China, Japão e lusofonia

Jorge Braga de Macedo

Quando, numa conferência na Universidade de Macau em Outubro passado, se chegou ao debate de parcerias sino-lusófonas em matéria cambial, o professor australiano disfarçava mal a sua irritação ao perguntar: “Afinal que tem Macau de lusófono?”. Lá se explicou – em inglês - que ele havia história, ele havia cultura, ele havia direito, ele até talvez houvesse confiança. O céptico dos antípodas podia ter argumentado que nem por isso havia conhecimento mútuo utilizável pelas comunidades lusófonos mas perante a explicação, oriunda de um mestre coimbrão, preferiu calar-se.

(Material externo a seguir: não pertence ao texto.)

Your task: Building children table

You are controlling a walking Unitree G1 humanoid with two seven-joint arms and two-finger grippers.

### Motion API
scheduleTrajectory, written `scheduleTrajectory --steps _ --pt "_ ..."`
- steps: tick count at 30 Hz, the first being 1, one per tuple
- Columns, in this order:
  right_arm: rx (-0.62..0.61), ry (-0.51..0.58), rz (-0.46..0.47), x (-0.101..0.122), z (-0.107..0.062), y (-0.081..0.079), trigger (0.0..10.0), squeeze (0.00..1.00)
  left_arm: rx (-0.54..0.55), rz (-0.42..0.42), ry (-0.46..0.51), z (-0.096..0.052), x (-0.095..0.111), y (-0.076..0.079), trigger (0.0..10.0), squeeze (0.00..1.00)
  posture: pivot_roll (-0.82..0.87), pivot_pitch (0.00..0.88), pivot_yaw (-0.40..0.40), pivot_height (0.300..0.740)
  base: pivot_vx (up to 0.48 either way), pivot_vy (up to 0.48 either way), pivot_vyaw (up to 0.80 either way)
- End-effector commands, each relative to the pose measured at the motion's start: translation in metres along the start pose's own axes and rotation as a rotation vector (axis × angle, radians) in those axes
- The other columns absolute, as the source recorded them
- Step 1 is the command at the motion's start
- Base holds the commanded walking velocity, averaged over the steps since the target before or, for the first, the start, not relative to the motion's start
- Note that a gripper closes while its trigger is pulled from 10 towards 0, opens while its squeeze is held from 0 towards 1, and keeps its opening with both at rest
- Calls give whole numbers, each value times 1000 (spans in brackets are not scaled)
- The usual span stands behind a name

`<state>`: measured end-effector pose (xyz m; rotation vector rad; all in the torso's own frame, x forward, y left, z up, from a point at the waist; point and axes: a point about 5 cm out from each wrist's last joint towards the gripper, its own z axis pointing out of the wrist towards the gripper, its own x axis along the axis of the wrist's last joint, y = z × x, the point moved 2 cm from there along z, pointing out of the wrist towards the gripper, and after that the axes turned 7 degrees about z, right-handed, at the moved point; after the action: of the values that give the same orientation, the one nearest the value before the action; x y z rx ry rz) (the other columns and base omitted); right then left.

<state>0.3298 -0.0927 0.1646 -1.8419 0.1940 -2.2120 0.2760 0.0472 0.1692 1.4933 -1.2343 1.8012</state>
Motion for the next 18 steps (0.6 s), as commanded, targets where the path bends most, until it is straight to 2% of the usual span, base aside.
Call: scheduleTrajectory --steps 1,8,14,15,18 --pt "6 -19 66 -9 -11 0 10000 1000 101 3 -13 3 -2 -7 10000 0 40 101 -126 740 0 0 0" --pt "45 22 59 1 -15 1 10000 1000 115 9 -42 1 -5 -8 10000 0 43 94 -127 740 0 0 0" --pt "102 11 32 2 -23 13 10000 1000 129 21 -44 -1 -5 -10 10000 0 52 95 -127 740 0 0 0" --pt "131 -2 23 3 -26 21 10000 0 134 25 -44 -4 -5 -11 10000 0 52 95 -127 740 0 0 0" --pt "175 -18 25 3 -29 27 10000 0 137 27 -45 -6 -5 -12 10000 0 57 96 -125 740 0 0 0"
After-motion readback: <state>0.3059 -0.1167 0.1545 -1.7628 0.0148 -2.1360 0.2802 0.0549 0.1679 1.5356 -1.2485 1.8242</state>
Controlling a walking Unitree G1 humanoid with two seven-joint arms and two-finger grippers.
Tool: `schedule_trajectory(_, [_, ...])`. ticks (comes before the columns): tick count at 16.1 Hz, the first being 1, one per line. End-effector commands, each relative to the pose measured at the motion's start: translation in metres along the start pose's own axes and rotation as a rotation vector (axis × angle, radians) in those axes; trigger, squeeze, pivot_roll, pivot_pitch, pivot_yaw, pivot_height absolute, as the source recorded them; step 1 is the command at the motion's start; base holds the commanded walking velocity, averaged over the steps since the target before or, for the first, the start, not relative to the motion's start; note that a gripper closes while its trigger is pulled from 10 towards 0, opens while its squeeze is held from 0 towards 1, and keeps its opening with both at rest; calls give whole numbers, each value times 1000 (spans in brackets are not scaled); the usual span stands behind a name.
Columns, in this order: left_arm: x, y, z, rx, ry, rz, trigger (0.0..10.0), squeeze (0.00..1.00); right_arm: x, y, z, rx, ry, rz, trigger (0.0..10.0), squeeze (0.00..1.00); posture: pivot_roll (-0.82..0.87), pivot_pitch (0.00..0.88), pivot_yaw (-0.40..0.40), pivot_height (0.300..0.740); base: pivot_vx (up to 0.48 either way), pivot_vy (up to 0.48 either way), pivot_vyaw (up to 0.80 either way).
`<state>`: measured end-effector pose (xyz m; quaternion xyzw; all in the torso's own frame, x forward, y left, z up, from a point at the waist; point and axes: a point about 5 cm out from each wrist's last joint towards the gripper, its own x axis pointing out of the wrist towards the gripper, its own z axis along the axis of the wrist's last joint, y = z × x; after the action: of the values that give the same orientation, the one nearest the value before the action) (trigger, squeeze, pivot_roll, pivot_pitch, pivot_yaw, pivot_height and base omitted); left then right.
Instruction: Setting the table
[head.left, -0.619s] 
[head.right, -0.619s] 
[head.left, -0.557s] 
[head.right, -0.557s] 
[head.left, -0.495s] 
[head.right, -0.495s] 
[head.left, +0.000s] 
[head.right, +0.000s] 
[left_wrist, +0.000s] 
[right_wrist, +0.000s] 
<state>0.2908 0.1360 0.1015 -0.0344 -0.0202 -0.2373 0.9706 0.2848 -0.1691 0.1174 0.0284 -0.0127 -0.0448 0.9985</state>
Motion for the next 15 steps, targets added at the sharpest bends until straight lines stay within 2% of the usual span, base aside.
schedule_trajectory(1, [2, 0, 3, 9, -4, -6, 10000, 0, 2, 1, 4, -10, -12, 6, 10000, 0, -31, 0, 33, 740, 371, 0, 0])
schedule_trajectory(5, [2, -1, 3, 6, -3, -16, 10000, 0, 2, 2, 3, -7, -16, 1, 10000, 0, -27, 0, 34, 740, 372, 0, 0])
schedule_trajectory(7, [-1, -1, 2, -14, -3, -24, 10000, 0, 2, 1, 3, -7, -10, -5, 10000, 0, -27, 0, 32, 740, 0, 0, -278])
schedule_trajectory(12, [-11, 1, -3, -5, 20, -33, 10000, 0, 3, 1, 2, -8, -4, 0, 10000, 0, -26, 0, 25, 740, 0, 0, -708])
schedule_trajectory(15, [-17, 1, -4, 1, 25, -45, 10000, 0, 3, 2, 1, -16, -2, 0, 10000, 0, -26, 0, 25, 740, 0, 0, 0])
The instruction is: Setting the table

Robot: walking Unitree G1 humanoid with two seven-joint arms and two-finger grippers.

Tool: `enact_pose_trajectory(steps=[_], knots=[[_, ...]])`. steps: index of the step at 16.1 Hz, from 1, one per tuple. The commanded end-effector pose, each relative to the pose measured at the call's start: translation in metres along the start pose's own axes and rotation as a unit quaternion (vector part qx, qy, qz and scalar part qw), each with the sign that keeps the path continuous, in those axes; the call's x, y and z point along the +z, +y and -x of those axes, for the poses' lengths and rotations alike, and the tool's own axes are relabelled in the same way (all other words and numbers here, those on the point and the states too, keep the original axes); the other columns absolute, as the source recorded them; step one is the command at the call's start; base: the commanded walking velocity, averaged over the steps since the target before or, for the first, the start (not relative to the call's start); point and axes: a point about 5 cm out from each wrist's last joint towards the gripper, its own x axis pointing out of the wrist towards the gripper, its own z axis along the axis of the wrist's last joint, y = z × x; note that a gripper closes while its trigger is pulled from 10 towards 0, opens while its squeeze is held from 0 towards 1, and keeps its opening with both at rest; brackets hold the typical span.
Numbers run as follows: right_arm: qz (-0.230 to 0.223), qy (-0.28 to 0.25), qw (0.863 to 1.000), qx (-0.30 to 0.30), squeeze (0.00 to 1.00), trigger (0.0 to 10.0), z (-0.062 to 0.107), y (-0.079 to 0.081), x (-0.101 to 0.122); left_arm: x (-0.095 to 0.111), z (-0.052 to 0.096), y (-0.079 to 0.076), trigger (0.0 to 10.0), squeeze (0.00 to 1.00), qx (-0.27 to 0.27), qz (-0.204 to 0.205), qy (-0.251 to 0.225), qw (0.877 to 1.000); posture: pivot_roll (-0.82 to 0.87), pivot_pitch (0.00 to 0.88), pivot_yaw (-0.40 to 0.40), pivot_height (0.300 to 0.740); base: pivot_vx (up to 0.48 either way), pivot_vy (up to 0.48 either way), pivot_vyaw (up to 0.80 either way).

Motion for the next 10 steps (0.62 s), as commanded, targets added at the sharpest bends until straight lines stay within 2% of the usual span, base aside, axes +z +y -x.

Mau grado o entusiasmo em prol da pedagogia lusófona, impunha-se algum cepticismo. Afinal, termina no século XVIII a única história partilhada, relativa a Cabo Verde! Em Macau, tal como em Goa, não se conseguiu acordar numa história aceitável para a região e os dois países. Como então abalançar-se a uma narrativa coerente acerca dos oito países membros da CPLP, tão diversos entre si?

Primeiro, entender que a diversidade, sendo conhecida, não é fraqueza mas força. Para enfrentar o desafio, podia começar-se pelas relações luso-brasileiras, a que poderíamos chamar pré-história da lusofonia, passando depois para as relações com outros seis países colonizados por portugueses, antes e depois das respectivas independências.

Segundo, vencer o preconceito disciplinar dito “história é só minha” com o seu corolário para o caso: “manual liceal nacional já é spam político, partilhado pior um pouco!”

Para tal, um exemplo oriental pode ajudar. Pouco antes da conferência de Macau, realizou-se na capital chinesa a primeira cimeira com o Japão em cinco anos e foi constituída uma comissão sino-japonesa de historiadores para, até 2008, identificar as questões bilaterais mais sensíveis. Na conferência de imprensa, a primeira pergunta foi sobre “percepção da história”. Shinzo Abe respondeu: “Os dirigentes chinês mencionaram o espírito de usar a história como espelho do progresso para o futuro (...) O Japão passou os 60 anos desde a guerra com um remorso profundo acerca do facto do Japão ter causado danos e sofrimentos tremendos aos povos de países asiáticos, os quais deixaram cicatrizes. Esse sentimento é partilhado pelas pessoas que viveram esses 60 anos e é um sentimento que eu também partilho. Esse sentimento não mudará no futuro.”

Como historiadores e arquivistas querem aproveitar o aniversário da saída da Corte para o Brasil para aumentar o conhecimento mútuo da tal pré-história, em 2008, duzentos anos depois da Corte, talvez cheguem às questões mais sensíveis para a história dos oito. Do mesmo modo, o relatório da comissão sino-japonesa poderia vir a incluir as Coreias e Taiwan.

Acrescento que, desde a conferência de Macau, o Financial Times escreveu duas vezes sobre história partilhada. Não admira: os mercados financeiros, através dos quais se transacciona com o futuro, têm longa memória.

Nota: Submetida uma versão mais longa ao blogue História Lusófona, disponível desde Outubro em www.iict.pt.